共鳴 本編 | ナノ


目が見えない人の願い[前] (4/5)




カランカランと、人がいない道にお客の下駄で歩く音が響く

その隣には、灰々がお客が転んでも大丈夫な様に緊張しながら並んで歩いていた。




「大変ねぇ貴方の様な若い子が、お仕事なんて。偉い偉い」

「え?」


突然言うお客に灰々が頭に?を浮かべながら言う。


「ふふっ可愛いわね。小さな子供見たい」

「そうでしょうか…自分でもよく解らないんです。」

「どういう事?良ければ教えてくれる?」



お客の問いに、灰々は間を置いてから今まで堪っていた疑問や不安を吐き出す様に声を震わせながら言い始める。
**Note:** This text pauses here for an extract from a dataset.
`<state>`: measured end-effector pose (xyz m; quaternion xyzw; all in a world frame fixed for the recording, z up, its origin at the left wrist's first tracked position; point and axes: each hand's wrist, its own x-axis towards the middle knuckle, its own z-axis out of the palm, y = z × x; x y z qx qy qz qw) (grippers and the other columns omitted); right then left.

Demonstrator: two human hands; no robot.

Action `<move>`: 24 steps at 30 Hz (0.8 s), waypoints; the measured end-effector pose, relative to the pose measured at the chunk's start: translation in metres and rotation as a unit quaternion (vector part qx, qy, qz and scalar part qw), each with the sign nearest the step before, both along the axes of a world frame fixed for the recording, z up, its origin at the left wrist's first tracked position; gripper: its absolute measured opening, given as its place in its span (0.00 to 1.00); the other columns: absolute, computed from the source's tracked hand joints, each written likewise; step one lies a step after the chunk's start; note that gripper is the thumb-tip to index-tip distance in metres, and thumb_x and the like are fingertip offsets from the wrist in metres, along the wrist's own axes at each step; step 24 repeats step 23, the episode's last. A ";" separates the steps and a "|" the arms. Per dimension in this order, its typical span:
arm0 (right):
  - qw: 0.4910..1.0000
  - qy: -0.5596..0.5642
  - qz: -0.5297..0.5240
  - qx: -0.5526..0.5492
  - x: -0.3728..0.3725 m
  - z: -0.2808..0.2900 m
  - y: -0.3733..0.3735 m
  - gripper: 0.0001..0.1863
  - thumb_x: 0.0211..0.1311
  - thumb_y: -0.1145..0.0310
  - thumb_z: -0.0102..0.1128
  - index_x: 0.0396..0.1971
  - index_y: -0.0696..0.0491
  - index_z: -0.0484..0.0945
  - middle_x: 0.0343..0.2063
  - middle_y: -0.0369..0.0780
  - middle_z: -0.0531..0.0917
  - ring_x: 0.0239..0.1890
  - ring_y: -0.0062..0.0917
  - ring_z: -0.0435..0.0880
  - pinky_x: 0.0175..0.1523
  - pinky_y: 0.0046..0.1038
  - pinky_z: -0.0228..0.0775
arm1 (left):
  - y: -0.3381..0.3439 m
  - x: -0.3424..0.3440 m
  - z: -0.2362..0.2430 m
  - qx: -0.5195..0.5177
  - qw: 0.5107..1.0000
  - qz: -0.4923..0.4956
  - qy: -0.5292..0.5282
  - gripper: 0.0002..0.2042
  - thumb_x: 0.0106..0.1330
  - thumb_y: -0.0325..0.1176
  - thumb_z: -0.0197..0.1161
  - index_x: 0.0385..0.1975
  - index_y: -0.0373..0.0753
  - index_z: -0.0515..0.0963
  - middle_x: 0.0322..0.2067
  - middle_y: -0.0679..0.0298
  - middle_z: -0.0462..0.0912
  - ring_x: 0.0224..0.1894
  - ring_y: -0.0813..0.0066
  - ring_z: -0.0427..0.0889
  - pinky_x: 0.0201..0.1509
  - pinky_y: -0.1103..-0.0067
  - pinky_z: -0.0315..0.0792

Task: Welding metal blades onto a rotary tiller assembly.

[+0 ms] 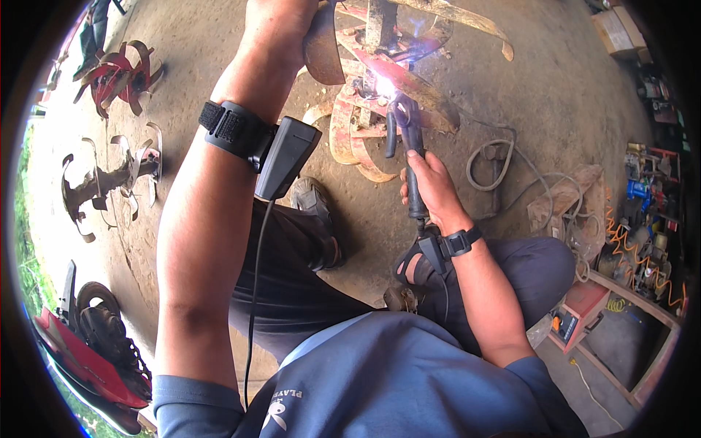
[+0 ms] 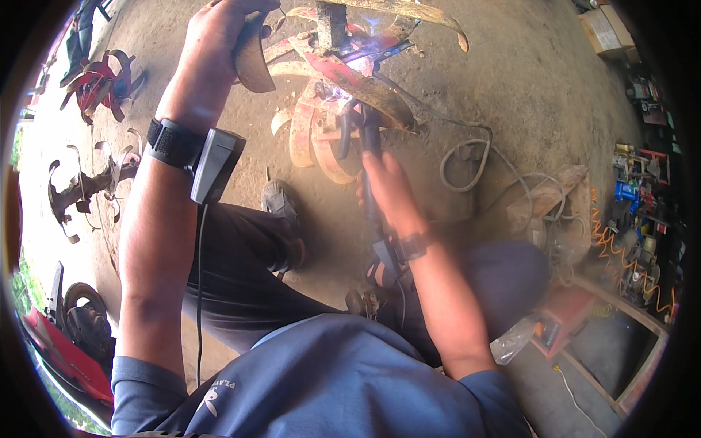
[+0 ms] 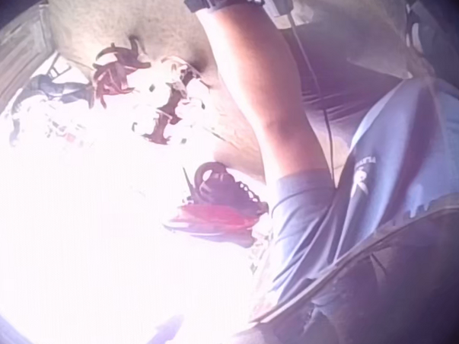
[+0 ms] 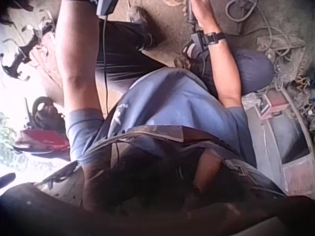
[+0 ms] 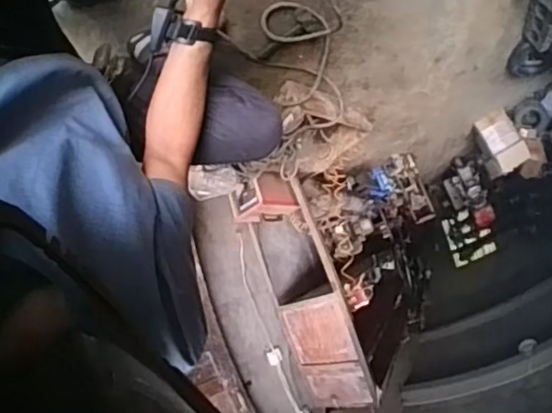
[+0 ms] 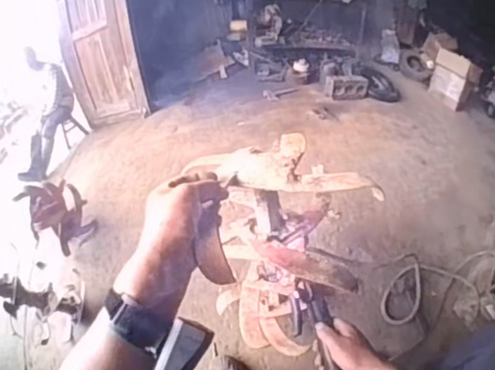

「僕、記憶喪失で…自分がどういう者だったか解らないんです。皆はとても頭が良い人だったと言うのですけど実感がわかなくて…僕、僕が何だか解らないんです。怖いんです…っ」


ぐすっと誰かが泣く音を聞き、お客は一瞬驚いてから音を頼りに灰々の頭に手をぽんぽんと置いて優しく撫でた。


「……………?」

「そうだったの。でも、大丈夫よ。」


灰々が目を開けるとしゃがんで自分と目線を合わせてくれている優しい顔をしたお客がいた。


「なんでそう言い切れるのですか?」

「だって、解らなくてもまた解れば良いでしょう?そして一度解らなくなったから新たに解る事もある。現に今灰々くんは不思議なお店で何かを学ぼうとしている。違う?」

「………違わ、ないです。」


「なら大丈夫よ。今は不安でも灰々くんは何かを解ろうとしていて、あの店主さんと店員さんも貴方を解ろうとしているわ、きっと」

「なんでそう言い切れるのですか?」


灰々が再び同じ問いをすると、お客は閉じていた目を開けて、きっと彼女には灰々の姿は見えなのに濁っているのにどこか澄んだ、綺麗な瞳で真っ直ぐと灰々を見据え、愉しそうに答えた。






「目が見えないとね、他のモノが視える様になるのよ」




じゃあ私はここまでで良いわ、有難う。また明日ね。とお客は言い杖を頼りに次の角を探し、曲がって灰々と別れた。